The paper asks a narrow but important question: in transformer attention, do we really need three separate learned projections for queries, keys, and values, or can some of them be shared without wrecking model quality? The authors try variants like tying keys and values together and report that some simplified forms hold up surprisingly well on their experiments, which reached about 1.2B parameters and 10B training tokens. That makes the result interesting as an ablation of transformer internals, not as a replacement for the current stack.
The strongest reaction was not about the core idea but about how far you can trust it. Several people pointed out that a 1.2B model trained on 10B tokens is badly undertrained by current
LLM standards, so this setup may hide the long-run
value of standard attention. The practical claim is that simplified attention often looks competitive early, before enough data and compute expose where expressiveness matters. Others still found the result worth taking seriously because architecture simplifications can pay off in hardware-constrained settings, and because even a negative result at scale would teach something useful about which parts of attention are doing real work.

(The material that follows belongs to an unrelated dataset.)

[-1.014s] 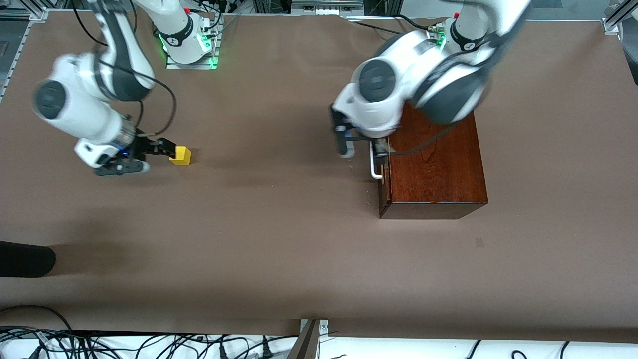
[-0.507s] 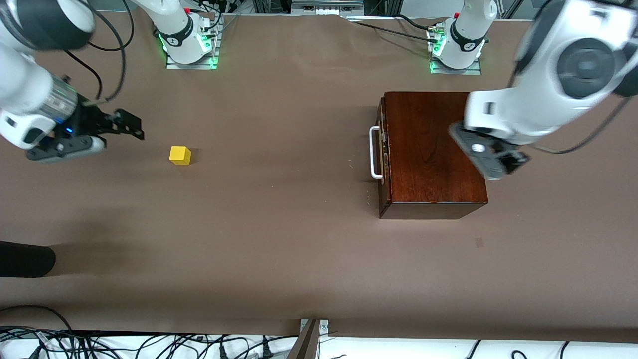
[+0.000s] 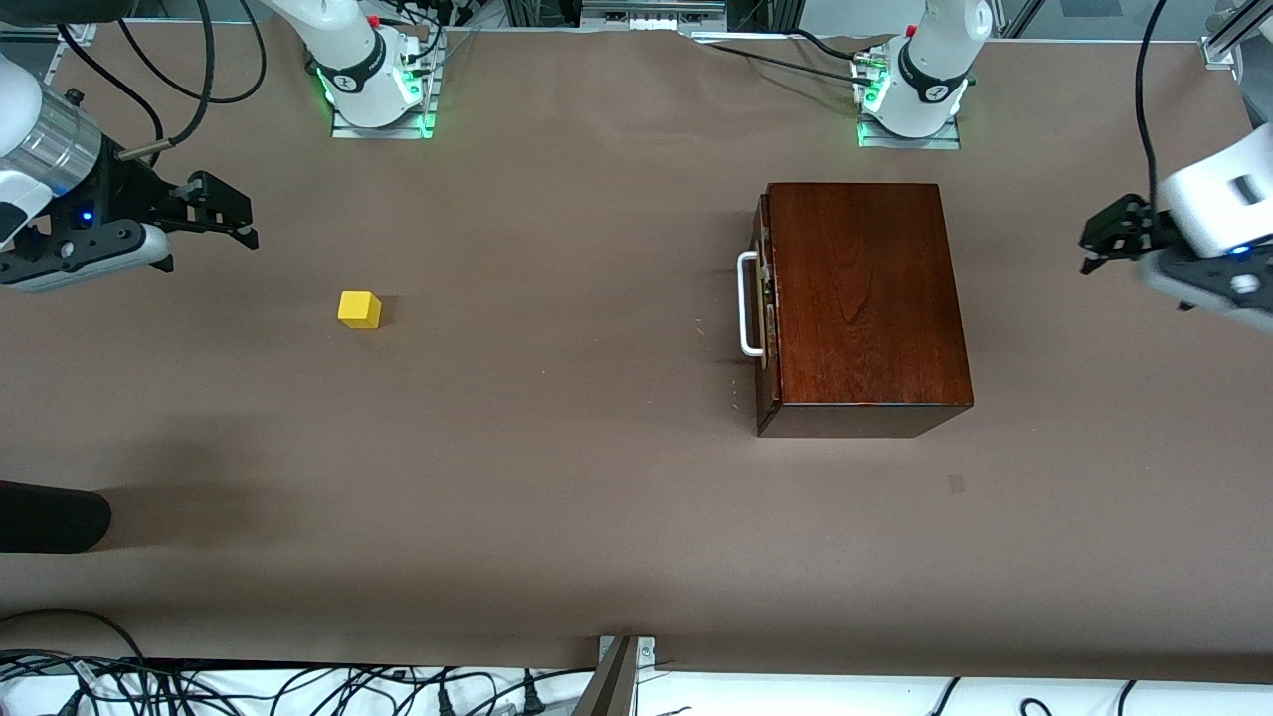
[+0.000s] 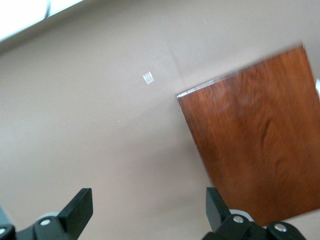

A second theme was mechanism. People zeroed in on what gets lost when Q and K collapse toward the same representation. Separate
query and
key projections let token relationships be asymmetric, which is a big part of why attention is more expressive than a plain similarity lookup. That makes the strong performance of shared variants more surprising, but it also suggests where they may fail first, especially on longer contexts or tasks that depend on directional structure. The paper itself reports only limited context-length evidence, so the takeaway is still provisional.
There was also broad annoyance at the notation. The paper uses labels like "Q-K=V" where the hyphen is acting like a separator, not subtraction, and that tripped up multiple readers. Beneath the snark was a fair point: this kind of ablation is exactly the sort of work where clean notation matters, because the whole contribution is about subtle architectural constraints. Overall the mood was curious and mildly skeptical. People like the question, think the reported result is nontrivial, and want a serious follow-up that maps the scaling behavior instead of stopping at a single medium-size regime.